# [AIM OF THE TASK]
Scan the data below and state how many of its lines contain the word "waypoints", giving only the figure.

# [GIVEN DATA]
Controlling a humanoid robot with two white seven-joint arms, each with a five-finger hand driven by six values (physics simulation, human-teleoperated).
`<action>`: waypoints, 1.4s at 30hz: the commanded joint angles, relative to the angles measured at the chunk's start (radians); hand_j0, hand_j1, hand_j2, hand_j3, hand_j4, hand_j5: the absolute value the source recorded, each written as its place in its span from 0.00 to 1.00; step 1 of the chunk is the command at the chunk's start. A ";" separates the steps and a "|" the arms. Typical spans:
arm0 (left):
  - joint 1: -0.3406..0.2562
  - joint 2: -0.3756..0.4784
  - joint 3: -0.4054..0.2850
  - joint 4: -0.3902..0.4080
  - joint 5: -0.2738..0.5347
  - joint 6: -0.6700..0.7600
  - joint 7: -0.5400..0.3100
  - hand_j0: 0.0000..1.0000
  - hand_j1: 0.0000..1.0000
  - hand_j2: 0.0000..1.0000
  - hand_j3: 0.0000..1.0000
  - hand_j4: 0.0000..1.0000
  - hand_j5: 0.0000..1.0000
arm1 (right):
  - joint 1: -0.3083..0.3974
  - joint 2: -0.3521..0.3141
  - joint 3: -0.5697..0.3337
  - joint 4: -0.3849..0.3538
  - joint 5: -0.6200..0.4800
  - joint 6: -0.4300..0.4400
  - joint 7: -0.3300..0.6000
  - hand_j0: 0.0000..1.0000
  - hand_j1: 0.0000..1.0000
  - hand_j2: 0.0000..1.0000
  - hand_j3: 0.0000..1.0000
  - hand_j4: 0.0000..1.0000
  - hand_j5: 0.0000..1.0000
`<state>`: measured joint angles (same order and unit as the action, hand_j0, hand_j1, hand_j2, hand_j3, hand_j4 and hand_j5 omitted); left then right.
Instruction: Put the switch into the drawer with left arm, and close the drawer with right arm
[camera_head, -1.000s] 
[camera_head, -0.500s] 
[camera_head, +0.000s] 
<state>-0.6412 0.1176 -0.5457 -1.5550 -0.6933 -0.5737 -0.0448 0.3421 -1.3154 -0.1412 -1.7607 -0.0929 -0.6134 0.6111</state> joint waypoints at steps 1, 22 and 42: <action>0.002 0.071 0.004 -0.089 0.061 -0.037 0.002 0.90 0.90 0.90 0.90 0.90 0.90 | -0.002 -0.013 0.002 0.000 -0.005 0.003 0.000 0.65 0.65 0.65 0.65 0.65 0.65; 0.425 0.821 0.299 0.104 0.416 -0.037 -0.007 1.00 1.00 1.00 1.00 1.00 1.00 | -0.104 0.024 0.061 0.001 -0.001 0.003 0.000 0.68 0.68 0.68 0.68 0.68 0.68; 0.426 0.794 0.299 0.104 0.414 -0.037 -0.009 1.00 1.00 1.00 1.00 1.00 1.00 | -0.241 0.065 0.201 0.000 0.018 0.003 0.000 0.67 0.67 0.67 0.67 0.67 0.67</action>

# [SOLUTION TO THIS PROBLEM]
2